Ellison explained that a unified tech stack encompasses various technologies, from software and programming to data storage, allowing applications to function more efficiently. He noted that maintaining multiple systems is both redundant and costly.
As the company looks ahead to its proposed acquisition of Warner Bros. Discovery, Ellison is optimistic about operational efficiencies that could significantly enhance cash flow. He stated, “Yes, there are the efficiencies and the ability to operate the company more efficiently, which dramatically increases cash flow.” His comments were released through an SEC filing following the event.

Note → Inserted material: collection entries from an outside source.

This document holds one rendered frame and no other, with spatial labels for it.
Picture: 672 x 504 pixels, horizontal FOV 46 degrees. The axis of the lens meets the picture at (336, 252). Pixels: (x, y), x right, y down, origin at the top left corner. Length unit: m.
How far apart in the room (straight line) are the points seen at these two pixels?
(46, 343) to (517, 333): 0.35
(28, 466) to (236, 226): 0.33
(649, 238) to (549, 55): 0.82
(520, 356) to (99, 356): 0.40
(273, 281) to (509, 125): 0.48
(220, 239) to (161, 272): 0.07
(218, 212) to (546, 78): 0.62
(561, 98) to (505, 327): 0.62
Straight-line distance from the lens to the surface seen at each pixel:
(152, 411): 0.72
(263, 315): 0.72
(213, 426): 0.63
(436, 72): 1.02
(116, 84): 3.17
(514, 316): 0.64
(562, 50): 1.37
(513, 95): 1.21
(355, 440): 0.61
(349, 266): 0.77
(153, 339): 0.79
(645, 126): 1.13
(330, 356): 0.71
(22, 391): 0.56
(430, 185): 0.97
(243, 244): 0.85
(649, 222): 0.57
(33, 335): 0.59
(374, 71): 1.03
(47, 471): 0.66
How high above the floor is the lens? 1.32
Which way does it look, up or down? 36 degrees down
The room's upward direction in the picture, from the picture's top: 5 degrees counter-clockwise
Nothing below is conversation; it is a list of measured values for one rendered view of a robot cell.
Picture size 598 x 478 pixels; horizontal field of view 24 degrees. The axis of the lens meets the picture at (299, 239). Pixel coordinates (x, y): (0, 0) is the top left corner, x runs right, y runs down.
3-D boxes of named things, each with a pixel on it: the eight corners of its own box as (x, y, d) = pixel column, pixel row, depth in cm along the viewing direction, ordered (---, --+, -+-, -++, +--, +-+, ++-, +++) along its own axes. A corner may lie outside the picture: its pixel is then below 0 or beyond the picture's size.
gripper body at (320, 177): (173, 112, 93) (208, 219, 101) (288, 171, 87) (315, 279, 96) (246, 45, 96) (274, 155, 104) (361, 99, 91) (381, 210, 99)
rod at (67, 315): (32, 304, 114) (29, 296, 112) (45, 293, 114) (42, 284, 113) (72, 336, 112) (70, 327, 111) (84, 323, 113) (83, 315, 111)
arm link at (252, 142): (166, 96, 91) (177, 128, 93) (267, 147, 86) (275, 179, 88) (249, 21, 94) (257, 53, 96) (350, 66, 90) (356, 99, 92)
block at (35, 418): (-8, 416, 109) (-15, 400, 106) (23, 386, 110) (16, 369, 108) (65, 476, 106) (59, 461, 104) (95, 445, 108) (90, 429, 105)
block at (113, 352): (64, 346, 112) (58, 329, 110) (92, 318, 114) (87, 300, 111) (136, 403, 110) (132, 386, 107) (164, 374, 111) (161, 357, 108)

Paramount anticipates at least $6 billion in cost savings from the Warner Bros. Discovery acquisition, which is expected to close in the third quarter. Despite industry concerns regarding potential job cuts, Ellison downplayed these fears, asserting that the combined company will not only operate more effectively but also expand.
Reflecting on recent achievements, Ellison mentioned, “Over the last six months since we’ve been at Paramount, we’ve taken the film slate from eight films when we bought the company to 16 movies that will be released this year exclusively in theaters.” He highlighted the growth of Paramount+ and the addition of significant content, including partnerships with UFC and UEFA.
The merger between Paramount and Warner Bros. Discovery will result in a combined revenue of $69 billion, with $18 billion in EBITDA and over $10 billion in cash flow, all while investing more than $30 billion in content. However, the joint entity will also face approximately $80 billion in debt, a concern shared by many within the industry.
During his appearance, Ellison addressed sensitive topics like layoffs and debt only in broad terms, focusing instead on the advantages of ownership. “We’re very proud that we were the largest shareholders in Skydance… and we will be the largest shareholders of the combined Paramount-Warner Bros. Discovery when that deal closes,” he remarked. He underscored the alignment of long-term incentives, allowing for forward-thinking decision-making that benefits the company’s future.
Ellison, whose father is Oracle co-founder Larry Ellison, emphasized the need for a seamless integration of content and technology in legacy media. He regards Paramount as well-positioned to lead in this area, particularly with the incorporation of AI, which he described as a “phenomenal tool for the creative community.”
He elaborated on how AI could enhance storytelling, saying, “One of the core principles of Pixar was always, ‘Be wrong as fast as possible.’” Ellison believes that advancements in artificial intelligence will enable creators to iterate more rapidly, ultimately resulting in more engaging narratives for audiences.
Meanwhile, Warner Bros. Discovery has scheduled a special meeting for shareholders on April 23 to vote on the merger.